Monday, 26 March 2012

Spanish domestic politics and a Brazilian Eucalyptus scheme . . .

I don't follow Spanish domestic politics, but after last weeks moves in the bond markets I thought I needed to take a look at the Andalusian elections. The Socialists won and l wondered why it mattered? Well the Spanish have devolved a lot of power to the regions. This was obviously in response of the domestic terrorism of some separatists groups starting in the 70's. Politically this was probably sensible, but fiscally it is coming back to haunt them. Bloomberg pointed out this morning that 36 percent of public spending comes from the regions.Thus the central government is trying to fight the deficit and in turn meet its EU mandated targets with one hand tied behind its back.

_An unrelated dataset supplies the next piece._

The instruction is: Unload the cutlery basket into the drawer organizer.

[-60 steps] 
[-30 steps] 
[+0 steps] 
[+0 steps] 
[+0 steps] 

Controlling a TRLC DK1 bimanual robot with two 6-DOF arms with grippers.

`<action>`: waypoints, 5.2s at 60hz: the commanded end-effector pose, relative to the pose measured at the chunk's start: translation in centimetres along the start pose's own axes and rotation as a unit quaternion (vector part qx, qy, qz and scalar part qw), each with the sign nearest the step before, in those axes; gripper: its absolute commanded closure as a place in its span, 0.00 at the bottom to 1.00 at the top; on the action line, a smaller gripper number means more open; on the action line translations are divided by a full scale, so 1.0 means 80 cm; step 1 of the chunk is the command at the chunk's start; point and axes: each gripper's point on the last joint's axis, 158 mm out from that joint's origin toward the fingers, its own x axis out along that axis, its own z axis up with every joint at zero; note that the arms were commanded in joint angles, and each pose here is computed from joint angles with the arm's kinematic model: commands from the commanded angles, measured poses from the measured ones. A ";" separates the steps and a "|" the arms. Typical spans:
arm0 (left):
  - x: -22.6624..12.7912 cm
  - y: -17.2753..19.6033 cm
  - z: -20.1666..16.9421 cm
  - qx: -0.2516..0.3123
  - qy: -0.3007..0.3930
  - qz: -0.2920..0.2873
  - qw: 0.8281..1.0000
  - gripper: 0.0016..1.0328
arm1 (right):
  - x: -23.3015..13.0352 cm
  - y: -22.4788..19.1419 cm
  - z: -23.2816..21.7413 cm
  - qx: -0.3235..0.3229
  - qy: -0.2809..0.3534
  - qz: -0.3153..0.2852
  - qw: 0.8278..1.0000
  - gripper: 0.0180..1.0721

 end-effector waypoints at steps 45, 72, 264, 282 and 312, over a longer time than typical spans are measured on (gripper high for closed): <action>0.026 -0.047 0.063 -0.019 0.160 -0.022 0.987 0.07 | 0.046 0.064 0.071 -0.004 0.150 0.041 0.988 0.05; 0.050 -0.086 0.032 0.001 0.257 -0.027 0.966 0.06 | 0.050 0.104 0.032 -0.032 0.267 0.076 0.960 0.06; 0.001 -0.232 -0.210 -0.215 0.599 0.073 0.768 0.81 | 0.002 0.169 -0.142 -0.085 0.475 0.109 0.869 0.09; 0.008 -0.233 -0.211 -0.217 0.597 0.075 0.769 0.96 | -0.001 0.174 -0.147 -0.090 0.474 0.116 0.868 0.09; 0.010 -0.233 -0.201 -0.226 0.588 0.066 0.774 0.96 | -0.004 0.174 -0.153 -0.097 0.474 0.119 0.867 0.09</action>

Europe is worried, even the dodgy Italians are putting the boot in. Get ready for more general strikes as the left becomes emboldened.

China Construction Bank reported today. Previously I said I was going to track the Chinese bank results as CAB reported last week and saw a sharp rise in impairment charges. Construction Bank’s non-performing loans rose 6.3 billion yuan in the fourth quarter, but thats only just over 1% of the portfolio. So whats the problem?The problem is that a huge chunk of that loan book rests with regional governments who have been under pressure to reign in their prolific credit growth. Obviously banks cannot write down any debt with these authorities as it implicitly would be a challenge to the central government .... Yet. Stay tuned for more.

I dropped off the broken pedal from the Pinarello this morning. The gents at Jean Brun are sending it off to the distributor at Look for repair, but reckon it will be back by Thursday. If not it's going to cost me bucks to get a new set for the grand fondo. After that it was a fairly straight forward session at the gym today. I kept the lower body work to a minimum in an effort to stay fresh for Italy.

And perhaps one final thing. I had to laugh today when the below ad banner appeared on my blog. I have no idea who is behind Brazilian Eucalyptus plantations, but I have seen these forestry schemes everywhere and I'd respectively suggest they are always linked with some unsustainable tax incentive that inevitably gets axed. I'm not suggesting there's anything inherently wring with the scheme, just that governments always over reach on these schemes and as a result it always ends in tears . . . . just ask the Spanish about what happened to there solar energy subsidies.